> _Task instructions_: Where a line of the listing below includes the word "camera", reproduce that line.

> _Material provided_:
┏━━

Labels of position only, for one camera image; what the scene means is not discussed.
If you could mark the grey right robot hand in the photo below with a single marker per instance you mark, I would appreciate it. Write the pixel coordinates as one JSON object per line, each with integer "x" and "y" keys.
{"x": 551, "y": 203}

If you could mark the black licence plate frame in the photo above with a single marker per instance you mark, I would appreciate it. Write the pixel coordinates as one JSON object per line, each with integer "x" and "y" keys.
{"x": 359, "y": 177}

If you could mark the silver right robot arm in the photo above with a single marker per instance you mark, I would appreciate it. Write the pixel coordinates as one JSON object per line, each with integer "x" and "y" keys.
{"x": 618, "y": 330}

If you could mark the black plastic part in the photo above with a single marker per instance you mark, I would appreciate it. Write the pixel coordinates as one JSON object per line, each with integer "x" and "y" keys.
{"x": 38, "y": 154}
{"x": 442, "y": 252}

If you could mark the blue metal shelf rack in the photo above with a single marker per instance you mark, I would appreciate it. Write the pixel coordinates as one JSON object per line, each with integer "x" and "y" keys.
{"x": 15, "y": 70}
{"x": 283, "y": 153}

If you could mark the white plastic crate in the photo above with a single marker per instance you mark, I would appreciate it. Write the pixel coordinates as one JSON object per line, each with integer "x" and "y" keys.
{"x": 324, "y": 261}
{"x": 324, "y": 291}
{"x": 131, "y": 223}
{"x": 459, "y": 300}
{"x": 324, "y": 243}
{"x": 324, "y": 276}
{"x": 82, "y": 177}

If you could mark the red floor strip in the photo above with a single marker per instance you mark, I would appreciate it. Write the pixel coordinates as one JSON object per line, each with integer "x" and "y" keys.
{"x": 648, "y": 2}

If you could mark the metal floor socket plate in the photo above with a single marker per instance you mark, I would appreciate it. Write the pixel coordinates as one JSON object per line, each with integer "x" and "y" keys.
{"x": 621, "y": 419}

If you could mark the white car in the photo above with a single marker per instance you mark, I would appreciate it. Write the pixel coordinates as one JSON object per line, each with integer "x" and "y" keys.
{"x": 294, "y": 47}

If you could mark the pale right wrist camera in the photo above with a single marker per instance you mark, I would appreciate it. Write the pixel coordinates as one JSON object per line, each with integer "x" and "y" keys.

┗━━

> _Result of the exercise_:
Labels of position only, for one camera image; what the scene means is not discussed.
If you could mark the pale right wrist camera in the photo above with a single marker per instance you mark, I would appreciate it. Write the pixel coordinates as one JSON object per line, each with integer "x" and "y" keys.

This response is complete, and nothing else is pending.